Data to examine section start

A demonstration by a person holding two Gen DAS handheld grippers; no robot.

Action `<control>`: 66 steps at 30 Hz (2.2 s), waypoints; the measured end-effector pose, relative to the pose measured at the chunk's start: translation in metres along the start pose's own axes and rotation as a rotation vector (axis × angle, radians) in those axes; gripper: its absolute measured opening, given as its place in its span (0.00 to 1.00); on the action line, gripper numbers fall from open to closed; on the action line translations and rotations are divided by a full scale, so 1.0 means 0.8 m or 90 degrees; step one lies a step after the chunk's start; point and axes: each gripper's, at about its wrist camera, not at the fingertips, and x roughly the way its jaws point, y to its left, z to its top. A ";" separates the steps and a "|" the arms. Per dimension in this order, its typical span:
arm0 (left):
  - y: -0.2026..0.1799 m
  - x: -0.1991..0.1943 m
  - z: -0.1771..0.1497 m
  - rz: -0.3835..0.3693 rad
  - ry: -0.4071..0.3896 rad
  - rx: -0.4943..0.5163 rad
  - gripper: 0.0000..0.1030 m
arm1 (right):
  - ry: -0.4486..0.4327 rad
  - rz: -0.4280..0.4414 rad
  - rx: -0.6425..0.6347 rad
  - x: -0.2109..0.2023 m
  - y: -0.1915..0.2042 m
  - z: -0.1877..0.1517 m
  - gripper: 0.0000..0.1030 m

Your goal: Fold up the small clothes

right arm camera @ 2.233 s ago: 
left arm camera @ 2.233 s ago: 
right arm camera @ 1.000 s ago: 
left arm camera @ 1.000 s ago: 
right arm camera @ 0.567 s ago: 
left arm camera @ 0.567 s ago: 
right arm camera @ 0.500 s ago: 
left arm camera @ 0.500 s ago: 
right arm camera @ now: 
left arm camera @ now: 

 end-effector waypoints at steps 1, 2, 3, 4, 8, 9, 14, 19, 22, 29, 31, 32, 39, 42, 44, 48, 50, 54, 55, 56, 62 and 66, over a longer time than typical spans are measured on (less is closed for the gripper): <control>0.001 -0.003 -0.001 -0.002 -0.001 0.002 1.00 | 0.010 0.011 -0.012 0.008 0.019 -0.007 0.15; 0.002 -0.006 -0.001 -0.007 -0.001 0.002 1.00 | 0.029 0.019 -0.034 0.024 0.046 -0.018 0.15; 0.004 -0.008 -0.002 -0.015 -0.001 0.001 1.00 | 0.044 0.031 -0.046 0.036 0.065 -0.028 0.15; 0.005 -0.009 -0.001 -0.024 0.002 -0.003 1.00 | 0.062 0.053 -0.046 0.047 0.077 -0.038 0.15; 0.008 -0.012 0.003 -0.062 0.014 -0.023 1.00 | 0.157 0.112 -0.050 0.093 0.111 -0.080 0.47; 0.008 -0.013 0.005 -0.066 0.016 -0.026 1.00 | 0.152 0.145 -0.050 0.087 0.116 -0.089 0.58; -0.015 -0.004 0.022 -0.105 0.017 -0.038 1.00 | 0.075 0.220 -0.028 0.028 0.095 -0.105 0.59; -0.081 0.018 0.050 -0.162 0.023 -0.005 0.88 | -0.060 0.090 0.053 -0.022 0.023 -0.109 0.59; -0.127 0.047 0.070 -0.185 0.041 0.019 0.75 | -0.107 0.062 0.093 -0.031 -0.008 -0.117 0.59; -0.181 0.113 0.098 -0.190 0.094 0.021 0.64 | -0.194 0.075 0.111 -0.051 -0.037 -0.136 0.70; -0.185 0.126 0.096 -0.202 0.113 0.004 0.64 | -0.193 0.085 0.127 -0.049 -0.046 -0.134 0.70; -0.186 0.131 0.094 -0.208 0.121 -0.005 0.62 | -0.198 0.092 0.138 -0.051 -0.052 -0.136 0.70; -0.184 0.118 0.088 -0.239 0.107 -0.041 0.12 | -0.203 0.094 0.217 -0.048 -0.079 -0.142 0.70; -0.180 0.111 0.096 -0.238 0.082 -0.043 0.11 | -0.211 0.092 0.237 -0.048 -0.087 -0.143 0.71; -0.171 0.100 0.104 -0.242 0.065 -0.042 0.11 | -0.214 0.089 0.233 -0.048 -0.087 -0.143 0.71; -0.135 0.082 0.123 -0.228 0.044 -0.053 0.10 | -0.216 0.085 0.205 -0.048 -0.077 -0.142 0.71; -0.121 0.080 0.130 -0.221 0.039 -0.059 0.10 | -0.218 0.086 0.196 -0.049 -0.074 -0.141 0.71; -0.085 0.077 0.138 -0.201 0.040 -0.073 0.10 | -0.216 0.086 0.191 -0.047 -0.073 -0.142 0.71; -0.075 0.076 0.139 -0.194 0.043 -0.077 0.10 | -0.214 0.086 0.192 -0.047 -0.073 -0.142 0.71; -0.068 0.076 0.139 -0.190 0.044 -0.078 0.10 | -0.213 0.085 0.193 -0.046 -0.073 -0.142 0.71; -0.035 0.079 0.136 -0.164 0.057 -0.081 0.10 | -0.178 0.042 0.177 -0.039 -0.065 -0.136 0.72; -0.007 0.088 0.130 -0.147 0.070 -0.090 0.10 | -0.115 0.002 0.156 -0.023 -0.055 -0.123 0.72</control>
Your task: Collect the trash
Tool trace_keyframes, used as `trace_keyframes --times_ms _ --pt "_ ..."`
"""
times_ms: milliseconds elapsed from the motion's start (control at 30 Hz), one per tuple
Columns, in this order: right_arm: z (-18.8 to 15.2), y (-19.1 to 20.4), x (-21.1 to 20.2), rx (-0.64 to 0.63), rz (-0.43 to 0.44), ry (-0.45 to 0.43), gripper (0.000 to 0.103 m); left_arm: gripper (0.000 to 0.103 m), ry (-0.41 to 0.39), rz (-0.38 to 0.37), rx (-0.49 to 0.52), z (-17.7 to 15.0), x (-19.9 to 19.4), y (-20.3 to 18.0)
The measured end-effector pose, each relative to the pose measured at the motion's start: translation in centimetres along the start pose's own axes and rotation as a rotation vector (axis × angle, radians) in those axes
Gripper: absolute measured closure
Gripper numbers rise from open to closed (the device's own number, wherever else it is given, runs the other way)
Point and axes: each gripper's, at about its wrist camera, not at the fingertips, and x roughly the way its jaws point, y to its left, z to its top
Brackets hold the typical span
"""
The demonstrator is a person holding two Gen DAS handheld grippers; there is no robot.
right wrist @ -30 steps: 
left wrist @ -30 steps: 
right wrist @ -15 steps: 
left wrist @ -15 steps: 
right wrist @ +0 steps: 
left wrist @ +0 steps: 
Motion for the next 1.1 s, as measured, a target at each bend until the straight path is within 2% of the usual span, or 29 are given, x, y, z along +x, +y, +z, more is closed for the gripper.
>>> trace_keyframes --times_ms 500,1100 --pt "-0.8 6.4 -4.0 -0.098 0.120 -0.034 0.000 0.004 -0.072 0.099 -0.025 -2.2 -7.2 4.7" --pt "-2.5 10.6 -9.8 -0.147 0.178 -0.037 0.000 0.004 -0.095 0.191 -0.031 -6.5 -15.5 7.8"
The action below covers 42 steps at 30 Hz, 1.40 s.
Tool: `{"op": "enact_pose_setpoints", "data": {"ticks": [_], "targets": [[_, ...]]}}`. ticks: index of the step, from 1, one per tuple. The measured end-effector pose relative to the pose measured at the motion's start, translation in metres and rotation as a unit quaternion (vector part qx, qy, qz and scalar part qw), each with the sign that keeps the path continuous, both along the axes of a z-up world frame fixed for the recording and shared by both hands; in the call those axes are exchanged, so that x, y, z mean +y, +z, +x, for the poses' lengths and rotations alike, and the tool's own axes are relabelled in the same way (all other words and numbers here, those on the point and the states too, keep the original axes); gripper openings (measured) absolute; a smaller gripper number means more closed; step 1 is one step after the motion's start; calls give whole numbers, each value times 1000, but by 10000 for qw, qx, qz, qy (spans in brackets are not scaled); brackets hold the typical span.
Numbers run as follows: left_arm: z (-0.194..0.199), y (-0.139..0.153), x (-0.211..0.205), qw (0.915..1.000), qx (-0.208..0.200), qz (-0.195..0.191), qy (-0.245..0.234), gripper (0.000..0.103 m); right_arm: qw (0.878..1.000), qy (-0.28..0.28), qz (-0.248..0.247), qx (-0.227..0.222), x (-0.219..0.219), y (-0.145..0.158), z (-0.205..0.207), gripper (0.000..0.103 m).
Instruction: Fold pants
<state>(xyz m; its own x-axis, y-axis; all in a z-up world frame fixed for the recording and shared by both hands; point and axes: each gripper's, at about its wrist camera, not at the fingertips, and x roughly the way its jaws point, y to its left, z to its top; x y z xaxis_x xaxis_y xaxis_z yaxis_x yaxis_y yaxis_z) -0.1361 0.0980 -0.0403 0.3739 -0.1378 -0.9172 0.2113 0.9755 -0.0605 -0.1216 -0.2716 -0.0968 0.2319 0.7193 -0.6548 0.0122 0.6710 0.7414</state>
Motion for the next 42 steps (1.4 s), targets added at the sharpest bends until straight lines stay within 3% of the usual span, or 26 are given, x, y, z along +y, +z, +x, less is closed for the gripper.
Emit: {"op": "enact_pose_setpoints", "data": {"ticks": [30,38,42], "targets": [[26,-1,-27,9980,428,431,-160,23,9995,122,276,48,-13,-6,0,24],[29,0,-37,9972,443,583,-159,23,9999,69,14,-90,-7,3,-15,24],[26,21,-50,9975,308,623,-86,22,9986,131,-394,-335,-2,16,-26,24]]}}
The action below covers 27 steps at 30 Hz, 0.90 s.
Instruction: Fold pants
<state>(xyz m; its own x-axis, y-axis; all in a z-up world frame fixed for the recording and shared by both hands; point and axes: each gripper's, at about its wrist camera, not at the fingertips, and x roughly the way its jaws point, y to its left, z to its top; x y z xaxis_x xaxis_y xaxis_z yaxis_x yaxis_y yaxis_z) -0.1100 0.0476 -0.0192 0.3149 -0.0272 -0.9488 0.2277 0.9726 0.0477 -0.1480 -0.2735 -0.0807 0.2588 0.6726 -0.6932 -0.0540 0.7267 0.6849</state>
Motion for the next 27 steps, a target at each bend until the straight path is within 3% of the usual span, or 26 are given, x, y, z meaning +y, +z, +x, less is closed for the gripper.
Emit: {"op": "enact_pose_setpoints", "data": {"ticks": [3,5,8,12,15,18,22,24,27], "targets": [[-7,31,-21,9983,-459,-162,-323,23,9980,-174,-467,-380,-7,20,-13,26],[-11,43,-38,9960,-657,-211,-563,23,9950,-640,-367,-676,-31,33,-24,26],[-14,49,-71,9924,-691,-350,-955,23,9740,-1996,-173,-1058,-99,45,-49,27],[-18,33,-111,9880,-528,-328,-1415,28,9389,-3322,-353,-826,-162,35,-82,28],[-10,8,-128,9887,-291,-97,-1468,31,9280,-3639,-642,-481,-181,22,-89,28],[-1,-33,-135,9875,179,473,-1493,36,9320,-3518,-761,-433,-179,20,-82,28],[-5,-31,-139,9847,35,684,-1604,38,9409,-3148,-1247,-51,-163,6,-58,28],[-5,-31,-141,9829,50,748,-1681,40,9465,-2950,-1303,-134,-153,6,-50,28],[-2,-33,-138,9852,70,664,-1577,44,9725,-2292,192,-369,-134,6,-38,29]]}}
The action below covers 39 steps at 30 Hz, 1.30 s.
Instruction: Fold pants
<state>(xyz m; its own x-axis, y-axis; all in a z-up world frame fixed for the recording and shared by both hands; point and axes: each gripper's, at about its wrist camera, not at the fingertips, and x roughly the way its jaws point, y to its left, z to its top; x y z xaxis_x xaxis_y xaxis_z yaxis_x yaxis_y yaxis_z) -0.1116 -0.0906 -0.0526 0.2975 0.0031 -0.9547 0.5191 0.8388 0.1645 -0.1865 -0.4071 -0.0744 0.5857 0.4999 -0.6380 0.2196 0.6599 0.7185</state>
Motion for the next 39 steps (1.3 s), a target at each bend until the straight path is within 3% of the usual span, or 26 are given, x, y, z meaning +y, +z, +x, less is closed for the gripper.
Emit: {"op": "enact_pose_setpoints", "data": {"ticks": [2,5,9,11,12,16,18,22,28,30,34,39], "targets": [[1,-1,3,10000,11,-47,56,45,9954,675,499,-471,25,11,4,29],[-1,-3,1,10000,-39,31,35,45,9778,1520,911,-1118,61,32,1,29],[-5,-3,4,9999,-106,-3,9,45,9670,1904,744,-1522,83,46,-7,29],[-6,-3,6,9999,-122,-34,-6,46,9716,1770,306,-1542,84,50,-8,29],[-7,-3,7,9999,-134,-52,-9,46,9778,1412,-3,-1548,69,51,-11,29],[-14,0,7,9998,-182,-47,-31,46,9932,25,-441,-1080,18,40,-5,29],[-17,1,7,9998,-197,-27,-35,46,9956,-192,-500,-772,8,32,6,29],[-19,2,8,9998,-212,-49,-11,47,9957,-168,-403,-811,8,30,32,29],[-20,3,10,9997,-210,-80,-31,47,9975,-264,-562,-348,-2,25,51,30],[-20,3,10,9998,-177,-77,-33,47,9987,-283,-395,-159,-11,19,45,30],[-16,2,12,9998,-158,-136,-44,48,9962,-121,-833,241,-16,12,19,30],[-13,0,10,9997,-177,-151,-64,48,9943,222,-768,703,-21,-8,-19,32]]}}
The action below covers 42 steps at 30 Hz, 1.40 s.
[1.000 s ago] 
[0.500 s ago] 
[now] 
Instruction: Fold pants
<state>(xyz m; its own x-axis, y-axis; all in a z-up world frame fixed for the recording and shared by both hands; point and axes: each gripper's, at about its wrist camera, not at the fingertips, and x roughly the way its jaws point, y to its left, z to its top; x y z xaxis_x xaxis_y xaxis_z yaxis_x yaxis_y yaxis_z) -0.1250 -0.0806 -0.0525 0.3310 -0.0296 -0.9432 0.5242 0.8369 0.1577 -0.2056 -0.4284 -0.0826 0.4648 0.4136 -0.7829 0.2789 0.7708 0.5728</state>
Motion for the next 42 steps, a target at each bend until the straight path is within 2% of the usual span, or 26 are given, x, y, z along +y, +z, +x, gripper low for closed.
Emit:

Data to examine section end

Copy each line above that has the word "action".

Problem solution >>
Action `<control>`: 66 steps at 30 Hz (2.2 s), waypoints; the measured end-effector pose, relative to the pose measured at the chunk's start: translation in metres along the start pose's own axes and rotation as a rotation vector (axis × angle, radians) in those axes; gripper: its absolute measured opening, given as its place in its span (0.00 to 1.00); on the action line, gripper numbers fall from open to closed; on the action line translations and rotations are divided by a full scale, so 1.0 means 0.8 m or 90 degrees; step one lies a step after the chunk's start; point and axes: each gripper's, at about its wrist camera, not at the fingertips, and x roughly the way its jaws point, y to its left, z to its top. A ";" separates the steps and a "|" the arms. Per dimension in this order, its typical span:
The action below covers 42 steps at 30 Hz, 1.40 s.
The action below covers 27 steps at 30 Hz, 0.90 s.
The action below covers 39 steps at 30 Hz, 1.30 s.
The action below covers 42 steps at 30 Hz, 1.40 s.

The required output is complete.